- ENTRIES SUPPLIED -
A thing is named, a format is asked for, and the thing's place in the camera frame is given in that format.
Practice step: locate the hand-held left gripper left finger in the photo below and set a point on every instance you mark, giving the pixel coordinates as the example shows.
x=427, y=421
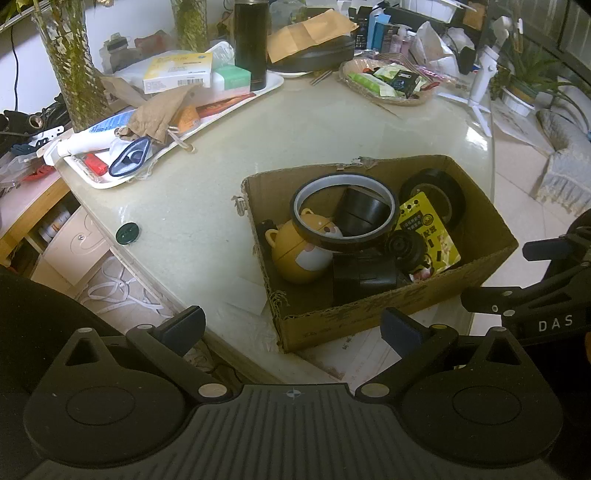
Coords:
x=184, y=326

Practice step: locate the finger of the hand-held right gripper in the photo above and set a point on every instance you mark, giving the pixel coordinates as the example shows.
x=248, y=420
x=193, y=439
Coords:
x=489, y=299
x=549, y=250

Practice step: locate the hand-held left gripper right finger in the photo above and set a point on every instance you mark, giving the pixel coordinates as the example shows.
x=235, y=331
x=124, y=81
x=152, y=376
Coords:
x=400, y=331

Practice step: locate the brown cardboard box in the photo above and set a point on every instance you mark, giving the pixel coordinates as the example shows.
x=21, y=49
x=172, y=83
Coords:
x=378, y=318

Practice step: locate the black block adapter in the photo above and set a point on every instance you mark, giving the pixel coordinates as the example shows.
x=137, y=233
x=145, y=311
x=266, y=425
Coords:
x=364, y=281

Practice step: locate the small black knob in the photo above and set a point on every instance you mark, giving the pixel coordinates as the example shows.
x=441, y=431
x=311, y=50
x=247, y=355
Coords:
x=406, y=249

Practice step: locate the brown bear-shaped case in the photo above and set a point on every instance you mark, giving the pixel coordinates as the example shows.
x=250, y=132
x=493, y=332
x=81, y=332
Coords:
x=300, y=263

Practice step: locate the wide black tape roll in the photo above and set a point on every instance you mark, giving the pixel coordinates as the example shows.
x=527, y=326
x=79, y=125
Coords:
x=443, y=184

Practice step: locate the black cylinder with grey face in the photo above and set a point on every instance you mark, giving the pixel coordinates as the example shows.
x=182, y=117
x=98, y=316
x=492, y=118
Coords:
x=362, y=210

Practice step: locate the yellow and black packet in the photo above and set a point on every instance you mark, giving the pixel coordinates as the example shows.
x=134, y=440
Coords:
x=429, y=230

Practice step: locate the grey fringed cushion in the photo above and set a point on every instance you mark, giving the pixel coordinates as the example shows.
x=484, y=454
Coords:
x=565, y=157

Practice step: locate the dark green bottle cap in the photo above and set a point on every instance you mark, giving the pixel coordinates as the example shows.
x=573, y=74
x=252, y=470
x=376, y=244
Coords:
x=127, y=233

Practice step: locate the white cabinet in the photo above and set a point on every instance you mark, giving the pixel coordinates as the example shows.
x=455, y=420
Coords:
x=74, y=244

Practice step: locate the white plastic tray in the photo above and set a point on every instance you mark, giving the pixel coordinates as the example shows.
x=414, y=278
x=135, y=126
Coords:
x=106, y=182

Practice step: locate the potted green plant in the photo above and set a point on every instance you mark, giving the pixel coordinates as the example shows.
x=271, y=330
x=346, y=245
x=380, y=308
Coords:
x=526, y=83

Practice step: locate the blue and white mask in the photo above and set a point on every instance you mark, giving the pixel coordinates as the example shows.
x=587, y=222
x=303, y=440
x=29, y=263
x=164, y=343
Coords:
x=129, y=157

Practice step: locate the white gimbal tripod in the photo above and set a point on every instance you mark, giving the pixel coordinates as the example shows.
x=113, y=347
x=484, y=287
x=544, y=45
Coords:
x=480, y=78

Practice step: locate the small red item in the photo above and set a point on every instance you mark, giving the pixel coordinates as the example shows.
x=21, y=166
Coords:
x=96, y=164

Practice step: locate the wooden side table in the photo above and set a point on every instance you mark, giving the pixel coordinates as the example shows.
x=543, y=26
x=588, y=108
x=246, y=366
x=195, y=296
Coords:
x=27, y=203

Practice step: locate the orange packet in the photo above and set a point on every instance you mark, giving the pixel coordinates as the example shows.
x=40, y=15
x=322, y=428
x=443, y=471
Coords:
x=189, y=119

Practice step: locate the white and blue tube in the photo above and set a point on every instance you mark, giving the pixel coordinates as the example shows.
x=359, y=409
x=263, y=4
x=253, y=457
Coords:
x=92, y=136

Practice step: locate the black packet with blue print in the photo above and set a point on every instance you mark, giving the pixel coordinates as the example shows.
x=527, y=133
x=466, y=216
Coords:
x=402, y=83

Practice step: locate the red packet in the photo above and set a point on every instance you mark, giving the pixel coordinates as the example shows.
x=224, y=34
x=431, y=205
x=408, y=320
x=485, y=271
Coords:
x=226, y=102

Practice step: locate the white plastic bag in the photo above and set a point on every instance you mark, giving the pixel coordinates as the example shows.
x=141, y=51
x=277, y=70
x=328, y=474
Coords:
x=431, y=48

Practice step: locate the green wet wipes pack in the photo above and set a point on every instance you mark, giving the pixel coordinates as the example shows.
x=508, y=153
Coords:
x=369, y=85

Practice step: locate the green tissue pack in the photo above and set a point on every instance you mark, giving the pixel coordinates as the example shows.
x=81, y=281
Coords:
x=233, y=77

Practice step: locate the yellow and white box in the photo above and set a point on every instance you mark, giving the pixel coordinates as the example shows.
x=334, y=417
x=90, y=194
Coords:
x=178, y=71

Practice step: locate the pink bottle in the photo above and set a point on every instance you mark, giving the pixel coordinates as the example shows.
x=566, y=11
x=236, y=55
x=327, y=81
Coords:
x=400, y=41

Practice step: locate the glass vase with green stems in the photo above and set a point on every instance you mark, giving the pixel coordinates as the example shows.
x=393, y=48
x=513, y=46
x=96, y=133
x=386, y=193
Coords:
x=189, y=25
x=74, y=74

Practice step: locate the tall blue box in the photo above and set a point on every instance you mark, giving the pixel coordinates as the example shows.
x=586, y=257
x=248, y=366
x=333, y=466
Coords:
x=377, y=30

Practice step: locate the black zip case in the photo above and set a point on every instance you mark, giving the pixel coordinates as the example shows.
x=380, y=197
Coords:
x=318, y=57

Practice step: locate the black thermos bottle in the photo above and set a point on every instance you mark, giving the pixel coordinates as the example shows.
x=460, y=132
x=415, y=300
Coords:
x=251, y=46

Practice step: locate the brown paper envelope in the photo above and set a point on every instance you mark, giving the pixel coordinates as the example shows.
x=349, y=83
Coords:
x=309, y=32

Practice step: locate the black camera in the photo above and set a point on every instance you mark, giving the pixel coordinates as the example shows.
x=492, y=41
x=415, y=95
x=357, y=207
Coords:
x=34, y=121

- ACTION ITEM -
Please, without any pictures, print each entry exactly.

- RESPONSE TO THIS EXERCISE -
A thing is named, a format is asked for, and the thing's place in the camera frame is given in that format.
Practice step: locate the hand-held left gripper left finger in the photo below and set a point on every instance you mark, giving the pixel coordinates as the example shows.
x=427, y=421
Coords:
x=184, y=326

Practice step: locate the finger of the hand-held right gripper in the photo above and set a point on every instance you mark, giving the pixel coordinates as the example shows.
x=248, y=420
x=193, y=439
Coords:
x=489, y=299
x=549, y=250

Practice step: locate the hand-held left gripper right finger in the photo above and set a point on every instance you mark, giving the pixel coordinates as the example shows.
x=235, y=331
x=124, y=81
x=152, y=376
Coords:
x=400, y=331

Practice step: locate the brown cardboard box in the photo above and set a point on every instance you mark, giving the pixel coordinates as the example shows.
x=21, y=49
x=172, y=83
Coords:
x=378, y=318

Practice step: locate the black block adapter in the photo above and set a point on every instance you mark, giving the pixel coordinates as the example shows.
x=137, y=233
x=145, y=311
x=266, y=425
Coords:
x=364, y=281

Practice step: locate the small black knob in the photo above and set a point on every instance you mark, giving the pixel coordinates as the example shows.
x=441, y=431
x=311, y=50
x=247, y=355
Coords:
x=406, y=249

Practice step: locate the brown bear-shaped case in the photo above and set a point on every instance you mark, giving the pixel coordinates as the example shows.
x=250, y=132
x=493, y=332
x=81, y=332
Coords:
x=300, y=263

Practice step: locate the wide black tape roll in the photo above and set a point on every instance you mark, giving the pixel coordinates as the example shows.
x=527, y=326
x=79, y=125
Coords:
x=443, y=184

Practice step: locate the black cylinder with grey face in the photo above and set a point on every instance you mark, giving the pixel coordinates as the example shows.
x=182, y=117
x=98, y=316
x=492, y=118
Coords:
x=362, y=210

Practice step: locate the yellow and black packet in the photo above and set a point on every instance you mark, giving the pixel coordinates as the example shows.
x=134, y=440
Coords:
x=429, y=230

Practice step: locate the grey fringed cushion in the photo above and set a point on every instance you mark, giving the pixel coordinates as the example shows.
x=484, y=454
Coords:
x=565, y=157

Practice step: locate the dark green bottle cap in the photo above and set a point on every instance you mark, giving the pixel coordinates as the example shows.
x=573, y=74
x=252, y=470
x=376, y=244
Coords:
x=127, y=233

Practice step: locate the white cabinet in the photo above and set a point on every instance you mark, giving the pixel coordinates as the example shows.
x=455, y=420
Coords:
x=74, y=244

Practice step: locate the white plastic tray in the photo above and set a point on every instance you mark, giving the pixel coordinates as the example shows.
x=414, y=278
x=135, y=126
Coords:
x=106, y=182

Practice step: locate the potted green plant in the photo above and set a point on every instance you mark, giving the pixel coordinates as the example shows.
x=271, y=330
x=346, y=245
x=380, y=308
Coords:
x=526, y=83

Practice step: locate the blue and white mask in the photo above and set a point on every instance you mark, giving the pixel coordinates as the example shows.
x=587, y=222
x=303, y=440
x=29, y=263
x=164, y=343
Coords:
x=129, y=157

Practice step: locate the white gimbal tripod in the photo above and set a point on every instance you mark, giving the pixel coordinates as the example shows.
x=113, y=347
x=484, y=287
x=544, y=45
Coords:
x=480, y=78

Practice step: locate the small red item in the photo above and set a point on every instance you mark, giving the pixel coordinates as the example shows.
x=21, y=166
Coords:
x=96, y=164

Practice step: locate the wooden side table in the photo above and set a point on every instance you mark, giving the pixel coordinates as the example shows.
x=543, y=26
x=588, y=108
x=246, y=366
x=195, y=296
Coords:
x=27, y=203

Practice step: locate the orange packet in the photo above and set a point on every instance you mark, giving the pixel coordinates as the example shows.
x=40, y=15
x=322, y=428
x=443, y=471
Coords:
x=189, y=119

Practice step: locate the white and blue tube in the photo above and set a point on every instance you mark, giving the pixel coordinates as the example shows.
x=359, y=409
x=263, y=4
x=253, y=457
Coords:
x=92, y=136

Practice step: locate the black packet with blue print in the photo above and set a point on every instance you mark, giving the pixel coordinates as the example shows.
x=527, y=133
x=466, y=216
Coords:
x=402, y=83

Practice step: locate the red packet in the photo above and set a point on every instance you mark, giving the pixel coordinates as the example shows.
x=224, y=34
x=431, y=205
x=408, y=320
x=485, y=271
Coords:
x=226, y=102

Practice step: locate the white plastic bag in the photo above and set a point on every instance you mark, giving the pixel coordinates as the example shows.
x=141, y=51
x=277, y=70
x=328, y=474
Coords:
x=431, y=48

Practice step: locate the green wet wipes pack in the photo above and set a point on every instance you mark, giving the pixel coordinates as the example shows.
x=508, y=153
Coords:
x=369, y=85

Practice step: locate the green tissue pack in the photo above and set a point on every instance you mark, giving the pixel coordinates as the example shows.
x=81, y=281
Coords:
x=233, y=77

Practice step: locate the yellow and white box in the photo above and set a point on every instance you mark, giving the pixel coordinates as the example shows.
x=334, y=417
x=90, y=194
Coords:
x=178, y=71

Practice step: locate the pink bottle in the photo above and set a point on every instance you mark, giving the pixel coordinates as the example shows.
x=566, y=11
x=236, y=55
x=327, y=81
Coords:
x=400, y=41

Practice step: locate the glass vase with green stems in the photo above and set a point on every instance you mark, giving the pixel coordinates as the example shows.
x=393, y=48
x=513, y=46
x=96, y=133
x=386, y=193
Coords:
x=189, y=25
x=74, y=74

Practice step: locate the tall blue box in the photo above and set a point on every instance you mark, giving the pixel coordinates as the example shows.
x=586, y=257
x=248, y=366
x=333, y=466
Coords:
x=377, y=30

Practice step: locate the black zip case in the photo above and set a point on every instance you mark, giving the pixel coordinates as the example shows.
x=380, y=197
Coords:
x=318, y=57

Practice step: locate the black thermos bottle in the photo above and set a point on every instance you mark, giving the pixel coordinates as the example shows.
x=460, y=132
x=415, y=300
Coords:
x=251, y=46

Practice step: locate the brown paper envelope in the photo above and set a point on every instance you mark, giving the pixel coordinates as the example shows.
x=349, y=83
Coords:
x=309, y=32

Practice step: locate the black camera in the photo above and set a point on every instance you mark, giving the pixel coordinates as the example shows.
x=492, y=41
x=415, y=95
x=357, y=207
Coords:
x=34, y=121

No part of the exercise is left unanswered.